My current thesis, from a position of absolute agnostic ignorance, is economics is what filled the void in society vacated by religion after the enlightenment.
They’re functionally indistinguishable, with mythology replaced by mathematics, and God replaced with GDP. Similarly, they’re both arbitrary rules; conjured, imposed, and protected from scrutiny by the ruling class.
That’s not to say it’s not useful, but I find it baffling that an imaginary concept is unquestionably granted veto over tangible and visceral phenomena.
the difference between economics (or science) and religion is that economics is used to predict the future. When economics fails to predict the future, the models are changed until they can predict the future.

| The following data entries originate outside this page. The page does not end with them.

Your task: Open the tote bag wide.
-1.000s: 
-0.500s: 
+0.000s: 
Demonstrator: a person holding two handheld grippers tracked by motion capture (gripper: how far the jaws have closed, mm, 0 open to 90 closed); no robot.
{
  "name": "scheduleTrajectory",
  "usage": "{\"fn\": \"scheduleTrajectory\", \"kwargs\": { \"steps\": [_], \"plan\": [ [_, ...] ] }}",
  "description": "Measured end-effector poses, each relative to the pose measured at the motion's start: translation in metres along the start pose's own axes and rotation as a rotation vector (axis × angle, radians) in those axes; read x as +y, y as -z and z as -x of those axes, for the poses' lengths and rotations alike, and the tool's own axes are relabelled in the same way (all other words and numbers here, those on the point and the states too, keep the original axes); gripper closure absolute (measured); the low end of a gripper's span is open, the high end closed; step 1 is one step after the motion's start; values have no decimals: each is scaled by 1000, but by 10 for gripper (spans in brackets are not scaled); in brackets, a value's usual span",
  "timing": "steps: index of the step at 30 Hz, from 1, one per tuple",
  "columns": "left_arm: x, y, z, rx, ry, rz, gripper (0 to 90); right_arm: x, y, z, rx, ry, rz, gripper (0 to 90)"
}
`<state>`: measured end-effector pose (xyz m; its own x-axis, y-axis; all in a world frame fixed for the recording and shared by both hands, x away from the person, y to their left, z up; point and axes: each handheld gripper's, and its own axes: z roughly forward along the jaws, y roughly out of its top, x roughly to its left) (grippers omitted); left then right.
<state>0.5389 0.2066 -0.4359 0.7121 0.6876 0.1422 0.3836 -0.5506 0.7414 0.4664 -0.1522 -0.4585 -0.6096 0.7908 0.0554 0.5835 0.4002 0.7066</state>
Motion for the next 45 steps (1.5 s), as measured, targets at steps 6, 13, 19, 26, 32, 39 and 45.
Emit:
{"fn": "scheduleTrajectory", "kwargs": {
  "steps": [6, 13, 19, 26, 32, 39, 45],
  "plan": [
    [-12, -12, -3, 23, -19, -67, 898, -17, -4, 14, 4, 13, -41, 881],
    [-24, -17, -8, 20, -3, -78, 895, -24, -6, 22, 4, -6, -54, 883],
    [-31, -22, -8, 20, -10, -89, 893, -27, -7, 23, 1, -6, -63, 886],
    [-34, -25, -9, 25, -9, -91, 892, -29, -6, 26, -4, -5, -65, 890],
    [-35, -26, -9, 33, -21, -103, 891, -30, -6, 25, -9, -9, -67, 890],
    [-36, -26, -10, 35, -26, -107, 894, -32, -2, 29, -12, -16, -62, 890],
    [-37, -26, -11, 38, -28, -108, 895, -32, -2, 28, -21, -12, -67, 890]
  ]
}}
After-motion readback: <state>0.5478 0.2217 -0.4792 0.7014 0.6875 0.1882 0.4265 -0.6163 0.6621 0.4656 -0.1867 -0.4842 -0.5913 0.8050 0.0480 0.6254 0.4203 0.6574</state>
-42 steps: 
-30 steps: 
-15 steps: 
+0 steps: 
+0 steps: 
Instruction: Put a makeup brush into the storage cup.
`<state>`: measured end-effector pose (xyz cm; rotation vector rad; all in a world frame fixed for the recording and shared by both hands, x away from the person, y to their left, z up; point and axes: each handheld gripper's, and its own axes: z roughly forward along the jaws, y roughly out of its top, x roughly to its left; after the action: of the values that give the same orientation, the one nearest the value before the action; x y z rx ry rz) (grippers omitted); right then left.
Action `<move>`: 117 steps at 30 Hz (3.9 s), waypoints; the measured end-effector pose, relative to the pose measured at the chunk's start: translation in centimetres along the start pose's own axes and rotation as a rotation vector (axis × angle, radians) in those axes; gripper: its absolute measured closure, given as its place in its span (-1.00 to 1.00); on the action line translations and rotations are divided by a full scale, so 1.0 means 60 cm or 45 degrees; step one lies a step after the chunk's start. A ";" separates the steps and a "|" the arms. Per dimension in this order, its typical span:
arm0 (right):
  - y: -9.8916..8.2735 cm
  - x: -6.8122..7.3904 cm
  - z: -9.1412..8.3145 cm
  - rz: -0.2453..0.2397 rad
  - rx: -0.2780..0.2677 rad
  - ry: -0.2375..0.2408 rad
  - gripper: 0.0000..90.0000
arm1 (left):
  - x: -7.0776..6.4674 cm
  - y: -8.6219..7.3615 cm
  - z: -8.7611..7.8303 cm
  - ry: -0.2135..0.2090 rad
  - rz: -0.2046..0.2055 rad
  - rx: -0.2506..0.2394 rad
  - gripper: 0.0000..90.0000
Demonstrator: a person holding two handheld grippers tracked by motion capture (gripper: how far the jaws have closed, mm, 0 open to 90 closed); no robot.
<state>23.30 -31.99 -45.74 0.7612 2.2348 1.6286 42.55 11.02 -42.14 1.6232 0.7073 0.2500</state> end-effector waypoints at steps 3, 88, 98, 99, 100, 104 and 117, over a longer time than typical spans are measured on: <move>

religion tells you what goals you should have and how you should live a life, passing judgement and establishing morality.
I've used to think the Reagan-era political coalition (persisting to this day) made no sense: the values and worldviews of evangelicals and economic libertarians have terribly little in common. Then it clicked, the common belief that united them: https://en.wikipedia.org/wiki/Just-world_hypothesis
Also, note that mainstream monasteries are at Harvard, Yale, Princeton, Stanford, etc. That's where these secular priests 'corrupt'/preach the next generation of elites.
That’s all inflation is too, fraud that if you would commit it, e.g., you added filler to some product you delivered or forged signatures on delivery paperwork, you would be punished for.
You are given currency coupons in exchange for your work, and then more of those coupons are just forged than correspond to actual work having been done, thereby defrauding you out of the value of your work, also commonly called theft of service.